All of this is so unreal I have a hard time believing she is really telling the truth. Did she not only believe me but gave me a choice not a rejection?
"Your mates is amazing, and caring she is truly an Alpha and she wants us choice her! PLEASE!!!!" Iris is yelling at me.
I looked up to see her eyes as she patiently looking at me as if we have all the time in the world knowing we only had a day to save her pack. A pack. Could they accept me? Can I live and love a pack again? Can I love and lose that love again? Honestly I am not sure but going back is something I do not want to do and moving forward is scary but it with my mate now if I choose it......but as I am thinking I realize something she is willing to accept me without knowing my past, so therefore to truly choice I need to explain my past to be sure that your bond will still be there without fear of rejection.
"My love.." Alex says.
"Alex, the fact that you would accept me without knowing me or my past says a lot about the Alpha you are, but for my own fears I need to tell you my past. I choose you but to be safe you have to know my past so I know you choose me with knowing my past. Okay?".. I say
"Of course love, the beta is already planning on a defense for the upcoming attack so we have time." she says to me
I nod and take a deep breath to collect my thoughts on where I need to start and how to say everything. When she just takes my hand and gives it a squeeze and that gives me the strength to start.
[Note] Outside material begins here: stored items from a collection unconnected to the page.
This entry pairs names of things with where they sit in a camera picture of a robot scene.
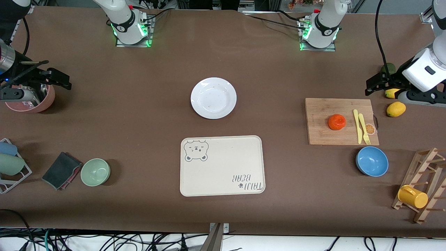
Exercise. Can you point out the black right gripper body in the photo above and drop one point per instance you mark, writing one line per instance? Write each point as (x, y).
(25, 72)

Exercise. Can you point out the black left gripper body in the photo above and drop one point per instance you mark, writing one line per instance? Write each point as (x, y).
(393, 78)

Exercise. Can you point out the orange fruit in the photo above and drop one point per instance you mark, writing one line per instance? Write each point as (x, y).
(337, 122)

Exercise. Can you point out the white round plate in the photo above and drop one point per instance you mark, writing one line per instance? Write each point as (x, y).
(213, 98)

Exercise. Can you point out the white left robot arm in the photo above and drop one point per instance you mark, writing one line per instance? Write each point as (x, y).
(324, 24)

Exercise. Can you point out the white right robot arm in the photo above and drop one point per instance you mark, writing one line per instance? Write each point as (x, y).
(122, 21)

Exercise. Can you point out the yellow lemon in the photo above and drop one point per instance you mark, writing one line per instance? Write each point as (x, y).
(396, 109)
(392, 93)

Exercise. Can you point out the green avocado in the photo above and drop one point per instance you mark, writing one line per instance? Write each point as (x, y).
(387, 67)

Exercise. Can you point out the pink bowl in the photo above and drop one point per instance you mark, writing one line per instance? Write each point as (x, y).
(47, 101)

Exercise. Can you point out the metal scoop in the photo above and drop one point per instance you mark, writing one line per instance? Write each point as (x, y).
(36, 96)

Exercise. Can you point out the clear ice pieces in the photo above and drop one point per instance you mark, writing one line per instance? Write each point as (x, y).
(28, 103)

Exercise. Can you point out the yellow plastic fork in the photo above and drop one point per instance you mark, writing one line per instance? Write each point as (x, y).
(364, 129)

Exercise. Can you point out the yellow plastic knife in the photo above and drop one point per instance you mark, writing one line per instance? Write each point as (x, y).
(359, 134)

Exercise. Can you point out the wooden cutting board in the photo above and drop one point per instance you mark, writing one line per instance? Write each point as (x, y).
(324, 132)

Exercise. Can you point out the blue bowl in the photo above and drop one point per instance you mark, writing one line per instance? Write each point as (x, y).
(372, 161)

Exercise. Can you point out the blue cup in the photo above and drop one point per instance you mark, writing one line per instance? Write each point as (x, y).
(7, 148)

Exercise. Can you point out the dark grey folded cloth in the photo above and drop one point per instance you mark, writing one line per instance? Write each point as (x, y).
(59, 170)

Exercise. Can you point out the pale green cup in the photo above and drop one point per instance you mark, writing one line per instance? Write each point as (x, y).
(10, 164)

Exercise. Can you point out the pink folded cloth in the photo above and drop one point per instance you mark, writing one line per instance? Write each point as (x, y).
(75, 174)

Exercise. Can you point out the pale green bowl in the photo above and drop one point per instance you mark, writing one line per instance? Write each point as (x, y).
(95, 172)

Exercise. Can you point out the yellow mug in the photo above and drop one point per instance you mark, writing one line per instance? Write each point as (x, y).
(413, 197)

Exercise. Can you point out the wooden mug rack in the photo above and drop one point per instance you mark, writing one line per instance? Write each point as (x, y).
(423, 209)

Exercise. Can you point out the cream tray with bear print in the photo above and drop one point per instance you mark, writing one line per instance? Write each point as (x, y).
(223, 164)

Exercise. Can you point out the aluminium frame rail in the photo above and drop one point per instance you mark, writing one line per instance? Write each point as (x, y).
(21, 24)
(427, 18)

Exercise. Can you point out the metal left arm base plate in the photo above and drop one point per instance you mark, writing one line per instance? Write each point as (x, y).
(318, 49)

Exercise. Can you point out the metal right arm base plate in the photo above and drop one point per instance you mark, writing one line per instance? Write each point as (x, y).
(134, 44)

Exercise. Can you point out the metal table edge bracket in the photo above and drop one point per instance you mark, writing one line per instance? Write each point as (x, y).
(217, 237)
"When I was little I had a loving family. I was daughter to the beta of the Red Moon pack my farther was a great warrior and fun loving farther he always made time for us. My mom was the best and pushed us to be better in the since of helping the lower pack members. We were wiped out when I was 12 by the former King of Rouges. I had watched my whole family die in front of me. My farther hid me right before they took him out. If you remember the pack legacies it was said some of our wolfs were decedent's of witches and werewolf offspring and they have gifts tying them to the land as magic is made out of the elements of the earth. That is true in the case of me that is why you do not connect my scent as rouge. Its kind of life my scent with blend with the elements to where it seems I am new to pack or a rouge but not a threat. It is what kept me safe and has helped me survive. When the old King was alive I hid in the shadows passing through land. I had my fare share of beating s***h killing other rouges to survive, men like trying to claim the women and I never really am one to follow a man. When James took down the former King he took a liking to me and honestly I took with it. He never pushed for more than a kiss really and the beatings stopped. But rouge core belief is take and that is the same for James he was the 2nd son of an Alpha and the blood of Alpha makes him crave more, but he took over or brought down 5 more territory before coming for you and make no mistake I planned most of them. Yes I planned them in a way to hopefully spare most lives but to also win. That makes me no better than him. So there is my past and I am no better than James so I choose you but can you still choose me knowing I have killed?" i say holding my breathe waiting for her to respond.
She looking straight at me reading my soul and I find my self praying she will say yes.